> _Aim of the task_: A faithful copy of the data is what is wanted, minus any pictures.

> _Recorded data_:
■ ■ ■ ■ ■

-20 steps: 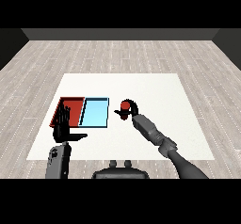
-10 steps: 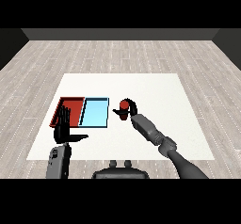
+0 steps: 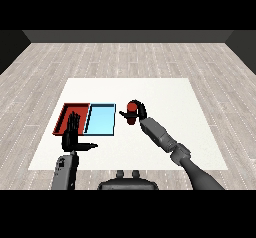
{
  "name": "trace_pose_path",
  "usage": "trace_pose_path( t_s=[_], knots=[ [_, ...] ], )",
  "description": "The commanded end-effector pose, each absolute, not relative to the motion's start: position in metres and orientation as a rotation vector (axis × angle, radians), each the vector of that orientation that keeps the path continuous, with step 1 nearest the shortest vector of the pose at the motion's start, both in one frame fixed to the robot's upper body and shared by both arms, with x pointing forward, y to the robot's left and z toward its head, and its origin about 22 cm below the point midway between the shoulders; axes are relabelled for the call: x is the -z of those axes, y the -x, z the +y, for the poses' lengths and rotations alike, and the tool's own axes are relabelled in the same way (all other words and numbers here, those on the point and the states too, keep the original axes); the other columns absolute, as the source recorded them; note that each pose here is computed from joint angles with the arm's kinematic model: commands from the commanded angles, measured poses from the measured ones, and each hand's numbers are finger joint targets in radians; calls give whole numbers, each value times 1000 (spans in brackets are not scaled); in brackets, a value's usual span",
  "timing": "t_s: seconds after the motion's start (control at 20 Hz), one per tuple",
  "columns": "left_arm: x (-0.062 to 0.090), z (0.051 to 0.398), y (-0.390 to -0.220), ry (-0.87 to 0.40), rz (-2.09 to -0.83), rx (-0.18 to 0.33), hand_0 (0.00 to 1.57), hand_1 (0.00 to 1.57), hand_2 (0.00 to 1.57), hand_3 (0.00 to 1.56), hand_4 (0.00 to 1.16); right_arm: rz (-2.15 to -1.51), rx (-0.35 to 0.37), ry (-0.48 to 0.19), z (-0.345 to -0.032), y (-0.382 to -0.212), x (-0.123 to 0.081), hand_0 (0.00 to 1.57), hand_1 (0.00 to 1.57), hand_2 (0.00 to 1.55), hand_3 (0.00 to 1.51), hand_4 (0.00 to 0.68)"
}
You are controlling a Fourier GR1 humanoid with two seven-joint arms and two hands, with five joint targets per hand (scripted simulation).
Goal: Pick the red can and put it in the red box
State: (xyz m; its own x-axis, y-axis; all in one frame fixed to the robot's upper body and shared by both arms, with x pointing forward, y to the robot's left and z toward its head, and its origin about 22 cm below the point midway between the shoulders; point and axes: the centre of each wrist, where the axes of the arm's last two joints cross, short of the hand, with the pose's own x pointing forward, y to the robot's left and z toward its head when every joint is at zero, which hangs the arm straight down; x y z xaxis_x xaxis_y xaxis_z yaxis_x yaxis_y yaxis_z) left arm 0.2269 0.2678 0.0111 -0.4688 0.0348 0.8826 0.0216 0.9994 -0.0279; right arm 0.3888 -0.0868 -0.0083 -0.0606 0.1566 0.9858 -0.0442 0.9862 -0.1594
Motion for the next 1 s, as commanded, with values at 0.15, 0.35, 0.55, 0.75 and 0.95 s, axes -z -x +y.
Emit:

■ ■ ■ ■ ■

> _Your response_:
-20 steps: 
-10 steps: 
+0 steps: 
{
  "name": "trace_pose_path",
  "usage": "trace_pose_path( t_s=[_], knots=[ [_, ...] ], )",
  "description": "The commanded end-effector pose, each absolute, not relative to the motion's start: position in metres and orientation as a rotation vector (axis × angle, radians), each the vector of that orientation that keeps the path continuous, with step 1 nearest the shortest vector of the pose at the motion's start, both in one frame fixed to the robot's upper body and shared by both arms, with x pointing forward, y to the robot's left and z toward its head, and its origin about 22 cm below the point midway between the shoulders; axes are relabelled for the call: x is the -z of those axes, y the -x, z the +y, for the poses' lengths and rotations alike, and the tool's own axes are relabelled in the same way (all other words and numbers here, those on the point and the states too, keep the original axes); the other columns absolute, as the source recorded them; note that each pose here is computed from joint angles with the arm's kinematic model: commands from the commanded angles, measured poses from the measured ones, and each hand's numbers are finger joint targets in radians; calls give whole numbers, each value times 1000 (spans in brackets are not scaled); in brackets, a value's usual span",
  "timing": "t_s: seconds after the motion's start (control at 20 Hz), one per tuple",
  "columns": "left_arm: x (-0.062 to 0.090), z (0.051 to 0.398), y (-0.390 to -0.220), ry (-0.87 to 0.40), rz (-2.09 to -0.83), rx (-0.18 to 0.33), hand_0 (0.00 to 1.57), hand_1 (0.00 to 1.57), hand_2 (0.00 to 1.57), hand_3 (0.00 to 1.56), hand_4 (0.00 to 1.16); right_arm: rz (-2.15 to -1.51), rx (-0.35 to 0.37), ry (-0.48 to 0.19), z (-0.345 to -0.032), y (-0.382 to -0.212), x (-0.123 to 0.081), hand_0 (0.00 to 1.57), hand_1 (0.00 to 1.57), hand_2 (0.00 to 1.55), hand_3 (0.00 to 1.51), hand_4 (0.00 to 0.68)"
}
You are controlling a Fourier GR1 humanoid with two seven-joint arms and two hands, with five joint targets per hand (scripted simulation).
Goal: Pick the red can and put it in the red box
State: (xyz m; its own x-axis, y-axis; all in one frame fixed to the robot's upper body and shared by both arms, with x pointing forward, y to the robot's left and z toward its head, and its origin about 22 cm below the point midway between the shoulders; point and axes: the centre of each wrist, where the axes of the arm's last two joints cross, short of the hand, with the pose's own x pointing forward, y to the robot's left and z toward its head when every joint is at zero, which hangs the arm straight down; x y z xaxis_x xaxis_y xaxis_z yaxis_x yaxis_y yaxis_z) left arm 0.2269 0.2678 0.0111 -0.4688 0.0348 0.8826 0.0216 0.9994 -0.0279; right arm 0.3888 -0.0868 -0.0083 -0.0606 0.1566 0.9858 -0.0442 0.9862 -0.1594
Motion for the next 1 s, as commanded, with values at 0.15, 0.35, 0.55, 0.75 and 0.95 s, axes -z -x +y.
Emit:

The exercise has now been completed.